Rationalizing the denominator is a technique used when demonstrating a quotient, or fraction, and the denominator is irrational. Basically, what you do (in most cases) to rationalize the denominator is multiply by 1/1 in form of the quantity of the denominator divided by the denominator. This causes the denominator of the expression to be rational, and thus, legal.

An Example (using an irrational square root):

2
---
√2

This is an expression with an irrational denominator (the square root of 2). In order to do this, we multiply by the denominator divided by the denominator (effectively multiplying by 1, and thus the result is equal to the original value):

2     √2
--- * -------
√2    √2

Now, since the square root of two multiplied by the square root of two will give you two (the denominator), we get:

2√2
----
2

And now the denominator is rationalized. In the case of another radical fractional exponent, the number you use to rationalize is the the number 1 (one) minus the fractional exponent. That is, if the denominator is 3√4, you would multiply by (3√4)2, or 42/3 divided by itself. In the situation of a complex, or imaginary denominator, the approach is basically the same, except the complex conjugate of the denominator is used instead.

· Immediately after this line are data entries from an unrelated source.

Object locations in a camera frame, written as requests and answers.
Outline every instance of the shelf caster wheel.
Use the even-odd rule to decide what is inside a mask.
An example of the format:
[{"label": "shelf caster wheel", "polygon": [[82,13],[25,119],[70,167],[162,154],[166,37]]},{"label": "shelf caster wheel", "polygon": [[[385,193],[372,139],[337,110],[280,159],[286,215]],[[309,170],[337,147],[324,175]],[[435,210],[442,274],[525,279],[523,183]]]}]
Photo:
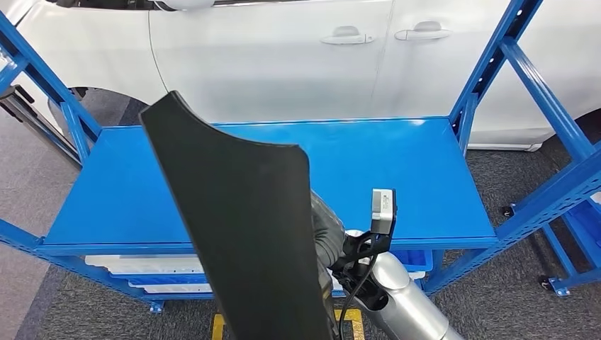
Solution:
[{"label": "shelf caster wheel", "polygon": [[539,285],[541,285],[541,287],[543,289],[550,291],[550,292],[554,292],[555,295],[557,295],[557,296],[570,295],[570,291],[567,288],[555,289],[555,287],[553,287],[553,282],[557,283],[557,282],[559,282],[559,279],[552,278],[552,277],[549,277],[546,275],[539,276]]},{"label": "shelf caster wheel", "polygon": [[163,306],[159,306],[159,305],[151,305],[150,306],[150,312],[152,314],[159,314],[159,313],[163,313]]},{"label": "shelf caster wheel", "polygon": [[513,216],[513,208],[512,207],[502,207],[501,213],[505,217],[512,217]]},{"label": "shelf caster wheel", "polygon": [[546,276],[546,275],[539,276],[539,285],[541,285],[541,287],[543,289],[552,292],[552,291],[554,291],[554,289],[553,289],[553,286],[551,285],[550,279],[551,279],[551,277]]}]

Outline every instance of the blue metal shelf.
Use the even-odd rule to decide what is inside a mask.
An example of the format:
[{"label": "blue metal shelf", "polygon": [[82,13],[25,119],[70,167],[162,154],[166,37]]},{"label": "blue metal shelf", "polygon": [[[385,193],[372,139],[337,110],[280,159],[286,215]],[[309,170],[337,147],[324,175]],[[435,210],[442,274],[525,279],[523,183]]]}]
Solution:
[{"label": "blue metal shelf", "polygon": [[[420,240],[421,249],[496,242],[447,119],[249,123],[219,128],[251,140],[300,144],[310,158],[313,189],[347,229],[369,228],[372,188],[397,188],[401,213],[393,250],[402,249],[403,241]],[[392,157],[403,161],[391,166],[387,163]],[[129,244],[172,244],[191,250],[141,127],[106,128],[94,145],[44,241],[45,249],[63,254],[72,244],[78,245],[76,252],[82,251],[82,245],[93,244],[95,254],[103,247],[107,254],[122,254],[115,253],[116,249]]]},{"label": "blue metal shelf", "polygon": [[[598,249],[593,244],[597,238],[591,237],[595,229],[573,215],[584,212],[579,204],[601,190],[601,148],[586,140],[517,44],[540,4],[541,0],[511,0],[448,116],[239,123],[218,128],[251,140],[299,144],[310,159],[313,189],[347,229],[369,228],[372,188],[396,189],[399,213],[391,251],[409,267],[432,269],[428,279],[420,281],[427,293],[441,290],[536,230],[549,234],[549,222],[562,215],[597,265]],[[0,46],[12,60],[0,72],[0,87],[4,90],[25,72],[62,109],[82,165],[46,237],[0,220],[0,242],[146,302],[154,312],[162,310],[165,300],[210,298],[198,293],[147,294],[103,268],[84,263],[82,255],[192,254],[194,250],[141,127],[102,128],[4,15],[0,15]],[[516,203],[515,214],[493,229],[464,155],[476,108],[506,60],[573,161]],[[554,235],[549,240],[558,244]],[[441,269],[445,249],[468,250]],[[568,263],[567,255],[558,255]],[[599,276],[597,267],[556,280],[553,286],[564,289]]]}]

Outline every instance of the blue shelf board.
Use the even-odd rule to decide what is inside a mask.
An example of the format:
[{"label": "blue shelf board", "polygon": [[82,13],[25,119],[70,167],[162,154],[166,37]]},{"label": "blue shelf board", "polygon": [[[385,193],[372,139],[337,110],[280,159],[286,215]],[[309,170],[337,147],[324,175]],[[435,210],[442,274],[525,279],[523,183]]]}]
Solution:
[{"label": "blue shelf board", "polygon": [[596,205],[591,200],[584,200],[562,218],[587,260],[595,267],[601,267],[601,211]]},{"label": "blue shelf board", "polygon": [[[250,140],[299,144],[310,160],[311,186],[348,230],[370,227],[372,188],[394,188],[398,219],[393,248],[412,240],[422,249],[438,249],[454,240],[463,248],[496,242],[447,119],[217,127]],[[44,242],[49,247],[85,244],[189,244],[139,126],[102,131]]]}]

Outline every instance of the car door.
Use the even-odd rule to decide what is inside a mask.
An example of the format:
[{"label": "car door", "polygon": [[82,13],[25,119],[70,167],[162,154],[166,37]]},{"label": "car door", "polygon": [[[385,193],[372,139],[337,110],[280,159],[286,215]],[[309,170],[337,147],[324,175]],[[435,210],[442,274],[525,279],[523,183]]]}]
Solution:
[{"label": "car door", "polygon": [[381,115],[448,115],[508,1],[398,0],[374,93]]},{"label": "car door", "polygon": [[[388,116],[448,115],[509,1],[396,1],[373,110]],[[520,46],[573,117],[601,107],[601,29],[595,0],[548,0]],[[479,105],[470,145],[529,149],[553,135],[509,64]]]},{"label": "car door", "polygon": [[370,116],[391,0],[236,3],[151,11],[168,90],[210,122]]}]

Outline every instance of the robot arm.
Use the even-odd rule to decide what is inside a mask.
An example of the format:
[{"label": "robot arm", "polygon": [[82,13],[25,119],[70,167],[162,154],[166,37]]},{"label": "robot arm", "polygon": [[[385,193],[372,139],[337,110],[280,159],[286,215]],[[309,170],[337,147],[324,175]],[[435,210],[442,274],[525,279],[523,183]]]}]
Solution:
[{"label": "robot arm", "polygon": [[[391,340],[462,340],[396,256],[388,252],[396,220],[394,191],[374,189],[371,211],[371,230],[348,235],[345,252],[332,267],[347,295],[351,294],[349,298]],[[357,287],[363,277],[362,286]]]}]

Stupot asks: Why do we want to do this again?
Well, according to some math professors (not many engineering professors agree, mind you) you should never have an irrational denominator. Basically, if you have an expression with an irrational denominator, you can simplify it a bit more by rationalizing the denominator.

In theory, this is true. It may look a bit nicer. And it's not that tough to do. But if you are still doing operations on this number or expression, then it's easier to just leave it irrational. This is only my opinion, and should be treated as such. A real math major could tell you exactly why it should be done.

jrn has a whole bucketfull of commentary:

re why: one reason is that certain simple kinds of numbers (e.g. quadratic surds) gain unique representations. It also is good for reminding me how similar the field extension over e.g. √2 is to the ring of polynomials in x.

with surds I think part of the reason it doesn't matter so much is that you can do this stuff in your head. But manipulating ratios of complex numbers is a lot easier if the denominator is rational. But imagine if we always put things in standard forms: then instead of talking about e^x we'd say sum_i=0^infty (1/i!) x^i, and so forth. Sometimes that's useful; usually it's not.